說完也轉身出去,食品倉庫還剩下安陽一人。
安陽並不緊張,他並不是完全衝動。
是時候把權利掌握在自己手中了,幾天的食物管理員不是白做的。
縣官不如現管,這些天,安陽已經和所有人都熟悉起來。
他對這些人不錯,有的都稱兄道弟。
這很正常,那些人過來拿食物,安**有絕對的權利,他們都非常客氣,有的年齡大些,卻也叫陽哥。
安陽早就跟他們透漏過一些信息。
“這一天天把人當炮灰用,死了那麽多人,真是可惜。”
“說直升機來,卻一直來不了,老家夥就是騙大家呢。”
“現在怎麽辦,二十二層長久拿不下來,管理有問題啊。”
“我要是當了老大,分分鍾拿下二十二層,你信不?”
這種潛移默化的思維提示,讓很多人也對千秋鄭宏有了抱怨。
表麵上服從,可內心其實考慮更多的是以後,他們也都覺得如今的局勢不能讓他們滿意和安心。

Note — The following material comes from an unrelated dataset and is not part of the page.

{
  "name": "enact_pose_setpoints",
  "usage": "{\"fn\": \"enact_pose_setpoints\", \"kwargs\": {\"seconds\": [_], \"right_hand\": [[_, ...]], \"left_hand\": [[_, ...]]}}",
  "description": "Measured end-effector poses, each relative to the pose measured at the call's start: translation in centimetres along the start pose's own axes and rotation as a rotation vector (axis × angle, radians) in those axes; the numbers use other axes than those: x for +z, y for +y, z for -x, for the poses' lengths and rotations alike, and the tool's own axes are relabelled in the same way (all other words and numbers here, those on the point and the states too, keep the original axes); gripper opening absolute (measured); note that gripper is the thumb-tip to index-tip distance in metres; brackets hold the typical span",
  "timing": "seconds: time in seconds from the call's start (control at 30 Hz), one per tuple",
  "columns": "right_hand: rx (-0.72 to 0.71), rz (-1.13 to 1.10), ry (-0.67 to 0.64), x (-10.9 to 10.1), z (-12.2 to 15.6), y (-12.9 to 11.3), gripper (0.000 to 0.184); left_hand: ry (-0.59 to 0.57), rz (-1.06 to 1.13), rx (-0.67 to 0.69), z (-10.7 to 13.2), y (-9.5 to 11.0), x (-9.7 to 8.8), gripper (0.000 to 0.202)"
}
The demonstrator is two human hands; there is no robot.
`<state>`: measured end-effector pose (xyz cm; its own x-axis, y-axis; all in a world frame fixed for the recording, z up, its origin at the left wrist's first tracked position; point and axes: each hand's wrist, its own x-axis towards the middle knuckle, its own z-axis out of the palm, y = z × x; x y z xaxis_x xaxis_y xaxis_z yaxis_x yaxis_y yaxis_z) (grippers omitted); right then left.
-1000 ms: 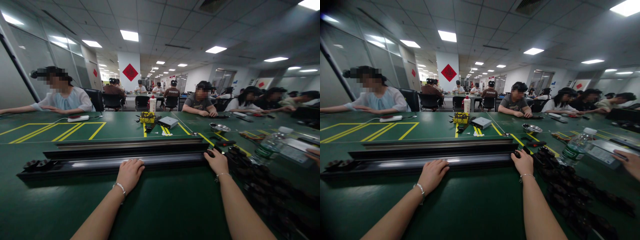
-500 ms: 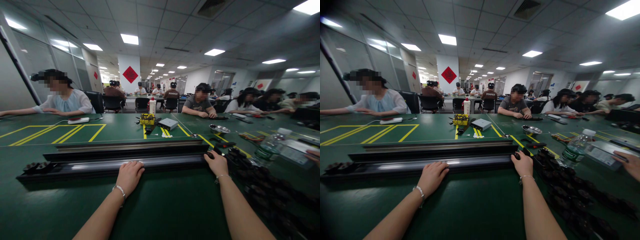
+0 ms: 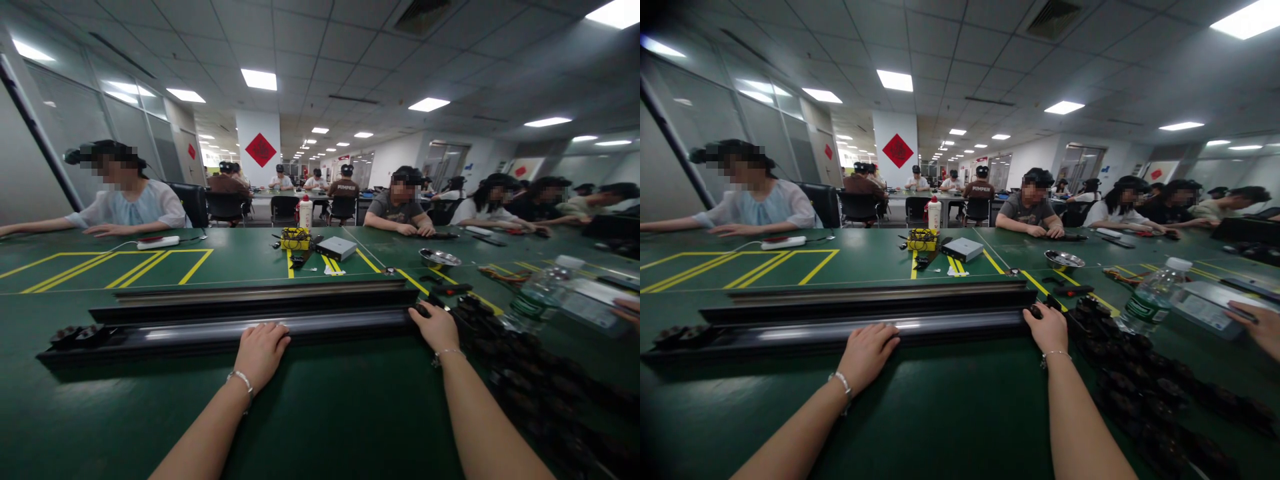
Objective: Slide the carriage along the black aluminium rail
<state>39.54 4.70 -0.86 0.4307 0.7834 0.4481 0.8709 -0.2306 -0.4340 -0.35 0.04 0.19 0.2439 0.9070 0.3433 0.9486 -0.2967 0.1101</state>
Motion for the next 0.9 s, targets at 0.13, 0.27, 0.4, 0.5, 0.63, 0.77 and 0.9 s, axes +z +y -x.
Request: {"fn": "enact_pose_setpoints", "kwargs": {"seconds": [0.13,0.27,0.4,0.5,0.63,0.77,0.9], "right_hand": [[0.021,-0.006,-0.012,-0.2,0.1,-0.1,0.047],[0.019,-0.026,-0.013,-0.6,0.0,-0.4,0.048],[0.027,-0.062,-0.03,-0.9,0.0,-0.5,0.049],[0.038,-0.068,-0.033,-1.0,0.1,-0.5,0.049],[0.039,-0.08,-0.022,-1.1,0.2,-0.7,0.047],[-0.003,-0.081,-0.012,-0.8,0.2,-0.4,0.045],[-0.044,-0.024,0.026,-0.1,0.0,0.3,0.046]], "left_hand": [[0.008,0.006,0.01,0.0,0.0,0.0,0.026],[0.01,0.009,0.011,0.0,0.0,-0.1,0.025],[0.016,0.009,0.018,0.0,0.1,-0.3,0.025],[0.015,0.006,0.014,0.0,0.1,-0.4,0.025],[0.01,0.003,0.011,0.0,0.1,-0.3,0.026],[-0.005,0.017,-0.003,0.0,0.1,-0.3,0.028],[-0.003,0.029,0.001,0.0,0.1,-0.4,0.028]]}}
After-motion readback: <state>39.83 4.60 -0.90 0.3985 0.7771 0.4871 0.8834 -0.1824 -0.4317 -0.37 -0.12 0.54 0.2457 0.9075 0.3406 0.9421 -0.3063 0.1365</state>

他們需要的隻是一個爆發的點,隻是一根撬動地球的杠杆以及支撐點,安陽可以完成這樣的角色。
千秋月在樓頂經曆了一次危險,又是安陽救了她。
這讓千秋月很糾結。
她應該恨安陽的,可偏偏恨不起來,一種莫名情愫在心裏跳來跳去。
這時候外麵混亂了。
千秋月急忙起床,拿了裝備跑出去。
“怎麽了怎麽了,喪屍來了嗎?”
剛問了一個人,就見親爹怒氣衝衝的走過來,這時隊伍已經集結。